The beleaguered couple leaves with the name of a specialist for attention-deficit disorders and advice regarding various foreign-sounding medications.

Mrs Mukherjee turns and invites me to take one of the recently unoccupied seats in front of her. She was informed of my visit and is ready with her answers.

‘We deal with all types of people. Anyone with marital adjustment problems,’ she explains, anticipating my first question before I’ve even voiced it. ‘Most are referred to us from the courts, but the police, protection officers and other local authorities send cases too. Some couples come of their own accord, but not many.’

The chief difficulty, she reveals, is persuading the couples to talk. Men are especially reluctant to open up. Often the women come alone. While their husbands won’t speak because of pride or privacy, their wives’ reluctance stems from fear. Marital problems are supposed to be resolved within the family (which, it strikes me, explains the shortage of independent counsellors). Women worry that by voicing their dilemmas to others, their future shelter and economic security will be put in jeopardy. Many ask for their
comments not to be documented. The request guarantees privacy, but effectively rules out legal action too.

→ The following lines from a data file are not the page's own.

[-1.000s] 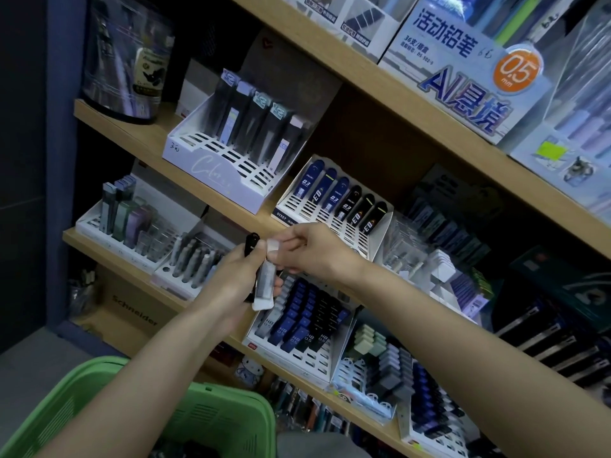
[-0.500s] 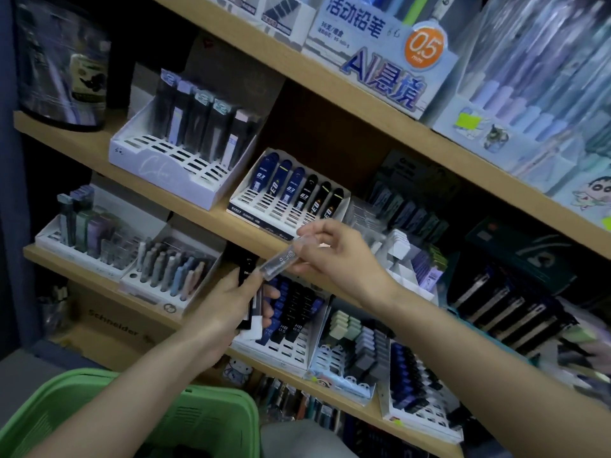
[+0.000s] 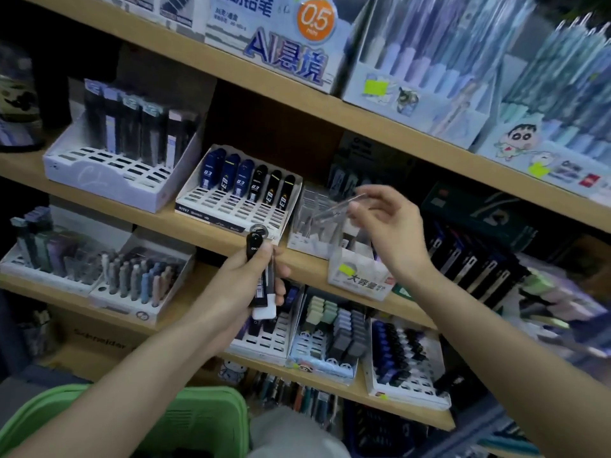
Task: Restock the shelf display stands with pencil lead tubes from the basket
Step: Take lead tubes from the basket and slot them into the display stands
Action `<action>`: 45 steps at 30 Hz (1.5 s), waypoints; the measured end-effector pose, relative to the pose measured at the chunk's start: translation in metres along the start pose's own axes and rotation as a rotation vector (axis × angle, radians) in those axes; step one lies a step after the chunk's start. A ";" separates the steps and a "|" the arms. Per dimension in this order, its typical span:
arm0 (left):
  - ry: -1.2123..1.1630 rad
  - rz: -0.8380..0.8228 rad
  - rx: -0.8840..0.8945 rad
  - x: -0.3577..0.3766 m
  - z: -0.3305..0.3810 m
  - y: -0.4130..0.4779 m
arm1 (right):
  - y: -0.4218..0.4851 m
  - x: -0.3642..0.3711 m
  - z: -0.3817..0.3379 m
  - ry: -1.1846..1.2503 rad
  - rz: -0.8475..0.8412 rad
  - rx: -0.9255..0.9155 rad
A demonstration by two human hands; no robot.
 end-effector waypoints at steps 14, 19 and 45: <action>0.066 -0.034 -0.050 0.022 0.003 0.010 | 0.059 0.008 0.053 -0.513 -0.045 -0.029; 0.059 -0.028 -0.070 0.020 0.001 0.017 | 0.072 0.013 0.059 -0.592 -0.136 -0.018; 0.036 -0.038 -0.096 0.016 -0.005 0.041 | 0.102 0.044 0.087 -0.575 -0.447 0.081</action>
Point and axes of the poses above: each hand's wrist, its own y-axis towards the middle knuckle, its own x-axis out of the palm, z = x × y, the point moved 6 cm from there along y, towards the middle knuckle, and after that the axes turned 15 degrees about -x, right-handed, at the moved point
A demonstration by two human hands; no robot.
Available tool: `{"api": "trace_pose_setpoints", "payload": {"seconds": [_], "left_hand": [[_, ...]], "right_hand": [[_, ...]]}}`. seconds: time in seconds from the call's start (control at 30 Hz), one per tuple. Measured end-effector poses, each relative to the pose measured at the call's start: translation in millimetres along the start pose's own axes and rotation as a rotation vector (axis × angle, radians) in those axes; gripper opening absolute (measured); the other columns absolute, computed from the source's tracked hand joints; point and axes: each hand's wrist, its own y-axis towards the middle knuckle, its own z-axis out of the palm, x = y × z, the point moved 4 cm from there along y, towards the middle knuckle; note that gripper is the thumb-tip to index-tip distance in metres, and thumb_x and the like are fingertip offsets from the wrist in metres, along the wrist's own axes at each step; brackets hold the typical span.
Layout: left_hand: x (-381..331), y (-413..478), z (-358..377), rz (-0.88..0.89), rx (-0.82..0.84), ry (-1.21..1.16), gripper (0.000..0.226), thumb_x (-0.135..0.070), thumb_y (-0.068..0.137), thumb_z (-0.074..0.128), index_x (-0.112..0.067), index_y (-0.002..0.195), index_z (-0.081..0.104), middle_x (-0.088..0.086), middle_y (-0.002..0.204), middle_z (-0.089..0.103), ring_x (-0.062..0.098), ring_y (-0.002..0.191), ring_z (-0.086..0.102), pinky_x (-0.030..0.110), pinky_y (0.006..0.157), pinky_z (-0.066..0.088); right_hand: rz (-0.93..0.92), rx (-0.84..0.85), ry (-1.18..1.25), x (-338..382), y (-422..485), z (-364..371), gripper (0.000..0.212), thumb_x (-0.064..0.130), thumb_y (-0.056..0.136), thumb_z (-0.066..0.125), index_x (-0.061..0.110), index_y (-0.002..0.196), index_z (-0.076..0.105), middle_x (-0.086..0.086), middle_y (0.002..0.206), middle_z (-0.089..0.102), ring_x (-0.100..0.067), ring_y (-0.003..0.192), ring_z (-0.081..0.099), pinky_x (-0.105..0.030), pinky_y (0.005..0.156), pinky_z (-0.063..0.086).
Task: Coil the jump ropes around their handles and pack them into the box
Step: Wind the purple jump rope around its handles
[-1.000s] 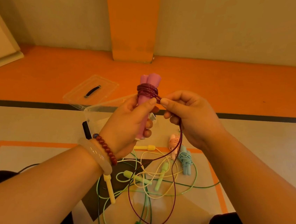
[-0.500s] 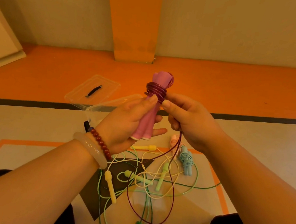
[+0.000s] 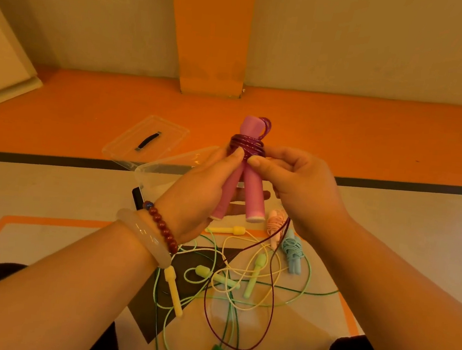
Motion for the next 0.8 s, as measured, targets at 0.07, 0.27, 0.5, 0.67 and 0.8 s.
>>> {"api": "trace_pose_setpoints", "payload": {"seconds": [0.07, 0.27, 0.5, 0.67, 0.8], "left_hand": [[2, -1, 4, -0.035, 0.006, -0.071, 0.039, -0.04, 0.098, 0.039, -0.026, 0.133, 0.049, 0.01, 0.115, 0.069, 0.032, 0.095, 0.07, 0.043, 0.074, 0.06], [7, -2, 7, -0.029, -0.035, -0.126, 0.041, -0.042, 0.099, 0.038, -0.025, 0.136, 0.048, 0.008, 0.117, 0.068, 0.027, 0.096, 0.07, 0.051, 0.08, 0.057], [5, -3, 9, 0.042, -0.064, -0.186, 0.043, -0.038, 0.1, 0.036, -0.021, 0.138, 0.045, 0.011, 0.121, 0.066, 0.021, 0.11, 0.065, 0.045, 0.09, 0.055], [1, 0, 1, 0.125, -0.107, -0.035, 0.04, -0.036, 0.101, 0.036, -0.028, 0.14, 0.042, 0.004, 0.12, 0.065, 0.016, 0.101, 0.068, 0.042, 0.081, 0.058], [-2, 2, -3, 0.109, -0.088, 0.032, 0.043, -0.035, 0.1, 0.04, -0.029, 0.142, 0.037, 0.001, 0.107, 0.068, 0.017, 0.086, 0.072, 0.047, 0.081, 0.056]], "right_hand": [[-0.001, -0.011, -0.013, 0, -2, 3, 0.029, 0.017, 0.082, 0.071, 0.014, 0.111, 0.065, -0.002, 0.08, 0.072, -0.002, 0.066, 0.068, -0.017, 0.049, 0.05], [-0.162, -0.077, -0.248, -5, -6, 3, 0.032, 0.028, 0.083, 0.07, 0.034, 0.112, 0.061, 0.009, 0.09, 0.071, -0.001, 0.087, 0.067, -0.025, 0.069, 0.059], [-0.357, -0.096, -0.392, -6, -6, 8, 0.045, 0.024, 0.087, 0.067, 0.02, 0.13, 0.058, 0.023, 0.097, 0.062, 0.024, 0.088, 0.054, 0.001, 0.076, 0.04], [-0.333, 0.045, -0.505, -6, 0, 9, 0.046, 0.022, 0.093, 0.059, 0.022, 0.138, 0.049, 0.014, 0.111, 0.06, 0.013, 0.084, 0.057, 0.001, 0.074, 0.038], [-0.355, 0.136, -0.688, -1, 4, 2, 0.04, 0.025, 0.097, 0.054, 0.025, 0.137, 0.051, 0.008, 0.102, 0.07, 0.003, 0.086, 0.063, -0.004, 0.073, 0.041]]}}
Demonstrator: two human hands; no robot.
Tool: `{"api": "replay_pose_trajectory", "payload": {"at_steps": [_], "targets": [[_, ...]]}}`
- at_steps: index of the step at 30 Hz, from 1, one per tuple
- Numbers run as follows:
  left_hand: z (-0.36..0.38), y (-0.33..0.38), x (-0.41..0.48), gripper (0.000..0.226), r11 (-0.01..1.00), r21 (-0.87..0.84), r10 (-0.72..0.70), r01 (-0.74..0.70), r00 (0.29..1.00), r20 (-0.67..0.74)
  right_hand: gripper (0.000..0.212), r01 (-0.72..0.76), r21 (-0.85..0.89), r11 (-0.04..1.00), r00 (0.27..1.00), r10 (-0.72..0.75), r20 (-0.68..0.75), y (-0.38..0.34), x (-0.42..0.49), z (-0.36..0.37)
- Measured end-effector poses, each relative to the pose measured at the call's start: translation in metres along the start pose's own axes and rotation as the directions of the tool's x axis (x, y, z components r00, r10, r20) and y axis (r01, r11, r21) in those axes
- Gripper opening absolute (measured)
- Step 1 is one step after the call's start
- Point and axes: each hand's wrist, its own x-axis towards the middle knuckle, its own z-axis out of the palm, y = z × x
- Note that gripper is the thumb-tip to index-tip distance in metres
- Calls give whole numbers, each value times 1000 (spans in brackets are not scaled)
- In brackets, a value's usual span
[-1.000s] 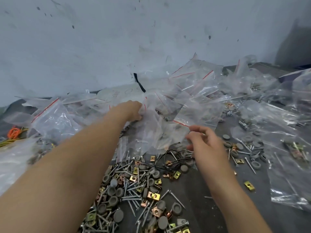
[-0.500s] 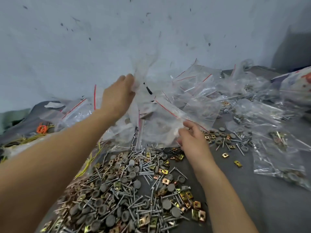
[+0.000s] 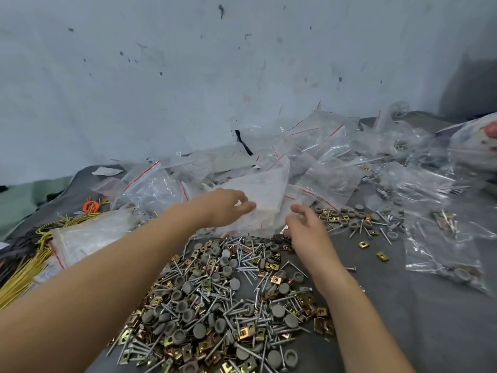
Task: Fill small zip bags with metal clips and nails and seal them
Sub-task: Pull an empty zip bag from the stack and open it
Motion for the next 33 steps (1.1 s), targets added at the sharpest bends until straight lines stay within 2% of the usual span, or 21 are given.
{"api": "replay_pose_trajectory", "payload": {"at_steps": [2,4,5,7,8,12,16,18,21,24,27,30,33], "targets": [[-1,-1,2,43,997,-67,-31,25,995,-96,36,-2,0,1000,1000,2,-3,0,1,-1],[-1,-7,4,36,995,4,-92,95,972,-217,35,-6,0,1000,1000,6,-1,1,2,-2],[1,-11,5,36,981,119,-117,156,952,-282,34,-8,1,1000,1000,8,0,1,3,-3],[6,-19,6,42,876,396,-124,274,924,-363,33,-9,7,1000,1000,9,-2,2,4,-3],[10,-20,8,46,825,487,-100,287,922,-373,33,-9,12,1000,1000,9,-4,3,5,-4],[22,-19,23,51,750,638,37,175,952,-304,29,2,29,1000,1000,-2,-5,5,8,-4],[21,-14,36,22,765,631,118,130,934,-336,26,5,35,999,1000,-5,-3,7,12,-6],[17,-11,38,18,831,536,107,150,902,-418,26,6,40,999,1000,-6,1,7,14,-6],[4,-9,40,19,974,157,-52,162,839,-542,26,10,47,999,1000,-10,2,7,17,-7],[-10,-9,39,13,981,-147,-186,123,798,-573,26,19,44,999,1000,-19,1,7,17,-7],[-25,-7,34,21,886,-463,-307,23,778,-548,26,37,52,998,999,-37,-3,4,13,-6],[-46,0,21,25,737,-655,-296,-167,791,-536,24,72,82,994,997,-71,-13,0,7,-7],[-64,9,-3,28,488,-825,-179,-286,892,-416,22,108,162,981,994,-105,-29,-9,2,-11]]}}
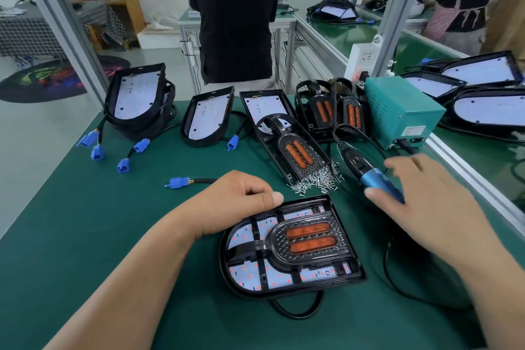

Not all are so reticent. A number of female clients ask for legal support to pursue a divorce. For the Association, it’s a last resort. Mrs Mukherjee repeats the line about marriage being an institution and reiterates the Association’s desire to help couples patch things up.

‘Many just don’t have the patience nowadays,’ she concedes, her shoulders hunching in a way that suggests it is a battle that she is resigned to losing.

‘Why have things changed, do you think?’

She shrugs. And then she sighs, a long and tired sigh of resigned acquiescence.

‘Formerly there was an attitude of making adjustments. Couples would take more time to work things through. Today, attitudes are shifting. There’s no time to think about these issues. If something is nagging at a couple, rather than fix it they just say, “Okay, better to separate.” Like that.’

As a good counsellor, Mrs Mukherjee tries to see it from her clients’ perspective. She may be pro-marriage, but can appreciate why some women are not. Family life requires compromise, she admits. Yet there must be room for individuality too. I nod. The right of the individual seems commonsensical to me. In India, however, the notion remains up for grabs. Family trumps everything, even – or, perhaps, especially – the personal interests of its members.

‘Yet why now?’ I press. ‘What’s happened to make opinions change?’

She shrugs again. It’s a convoluted story, she says, suddenly looking dog-tired. With another heavy sigh, the experienced counsellor talks of how globalisation and ‘computers and all’ are leading to a greater exposure to the wider world. She mentions the education of women. She speaks of the confidence that comes from self-reliance. All are causes for celebration, she insists. ‘But . . .’ Her explanation trails off.